Galway therefore bears an uncanny resemblance to San Francisco possessing many of its main traits in abundance. Our president Michael D Higgins could be said to be the personification of this image of Galway as visionary, vibrant, artistic, socially just and technology-savvy.
Many of the leading corporations in the biomedical and information technology sectors such as Avaya, Boston Scientific, Cisco, Electronic Arts, Hewlett-Packard, Medtronic, SAP and Valeo, are already based here with established links to research institutes located in GMIT and NUIG such as DERI, Ryan and REMEDI which are providing the scientific expertise to sustain their presence in Galway and underpin their status as leaders in cutting edge product development. DERI for instance has over one hundred and forty young experts from thirty three countries developing the next generation of the World Wide Web known as the Semantic Web.
There is also the presence locally of indigenous high tech manufacturing and services industries comprising Irish-owned companies such as Creganna and Storm Technologies.

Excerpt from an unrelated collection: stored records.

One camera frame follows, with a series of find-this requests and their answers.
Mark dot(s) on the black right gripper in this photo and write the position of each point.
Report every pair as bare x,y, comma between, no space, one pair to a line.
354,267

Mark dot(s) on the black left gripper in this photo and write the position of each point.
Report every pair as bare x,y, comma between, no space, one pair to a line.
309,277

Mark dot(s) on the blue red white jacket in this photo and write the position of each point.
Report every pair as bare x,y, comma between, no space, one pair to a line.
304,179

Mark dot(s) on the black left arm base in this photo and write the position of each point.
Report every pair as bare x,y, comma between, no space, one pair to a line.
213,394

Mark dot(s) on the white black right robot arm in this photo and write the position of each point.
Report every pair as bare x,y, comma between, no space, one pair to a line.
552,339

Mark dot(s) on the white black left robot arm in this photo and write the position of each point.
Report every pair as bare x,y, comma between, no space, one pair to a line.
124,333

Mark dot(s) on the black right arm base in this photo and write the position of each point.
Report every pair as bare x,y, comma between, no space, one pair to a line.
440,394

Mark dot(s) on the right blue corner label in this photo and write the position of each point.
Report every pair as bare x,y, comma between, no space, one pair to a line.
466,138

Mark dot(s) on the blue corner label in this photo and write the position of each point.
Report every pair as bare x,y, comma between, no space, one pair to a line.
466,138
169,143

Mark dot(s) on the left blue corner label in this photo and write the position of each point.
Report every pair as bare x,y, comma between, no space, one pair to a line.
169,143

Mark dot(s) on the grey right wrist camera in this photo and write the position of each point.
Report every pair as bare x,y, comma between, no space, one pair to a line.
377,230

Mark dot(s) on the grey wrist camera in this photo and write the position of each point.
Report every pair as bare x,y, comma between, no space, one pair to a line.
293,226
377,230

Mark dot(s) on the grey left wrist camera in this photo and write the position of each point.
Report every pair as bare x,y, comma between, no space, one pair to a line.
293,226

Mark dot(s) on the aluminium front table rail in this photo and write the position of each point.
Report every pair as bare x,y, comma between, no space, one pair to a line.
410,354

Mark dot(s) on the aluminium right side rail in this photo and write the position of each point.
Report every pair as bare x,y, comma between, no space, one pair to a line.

But what is also an abiding feature of Galway is the deep sense of ‘community solidarity’ as well as the high level of volunteerism that exists amongst many of the prime ‘movers and shakers’ in the industrial, political, educational and local government sectors who have over the years collaborated under the auspices of the Galway Education Centre, Junior Achievement and the Galway Science and Technology Festival, to deliver important learning initiatives in schools and colleges across the Western region. In a modern industrial urban version of ‘Meitheal’ that was once the hallmark of traditional Irish rural community support, these visionaries have promoted and harnessed an army of young professional mentors from industry and third level colleges who give their time and energies to teach in primary and post-primary classrooms delivering science courses whilst acting as positive ‘role models’ for our young generation.
Such courses will equip our children with a range of skills, from using mathematics to fostering critical thinking, necessary for transforming Ireland from being a nation of ‘digital users’ into a nation of ‘digital creators’ that would export worldwide a series of beneficial Irish-made smart tech products and services.
These formal learning programmes are now being complimented by the activities of electronic and computer coding volunteer clubs such as 091 Labs and Coderdojo which are often established by young people themselves to provide informal after-school digital maker’s environments where participants are encouraged to be creative and to experiment in new processes and ideas, writing software for instance for online games or to control the movements of robots.
The success of these initiatives is best shown by the dramatic uptake by schools in these mentoring courses as well as by the tens of thousands that attend the science shows and exhibitions during the annual two week Galway Science and Technology Festival.
Galway can rightly claim to be the country’s first and premier ‘Digital City’, building on an unbroken tradition of computing innovation that dates back to 1971 when Digital Equipment Corporation (DEC), then the world’s largest minicomputer company, opened its first European manufacturing facility in Mervue. This proud technology heritageis exemplified by the fact that the ‘Computer and Communications Museum of Ireland’, which pays tribute amongst other things to the oftentimes hidden role of Ireland, women and youth in communications development, is based in the city at DERI in NUI Galway.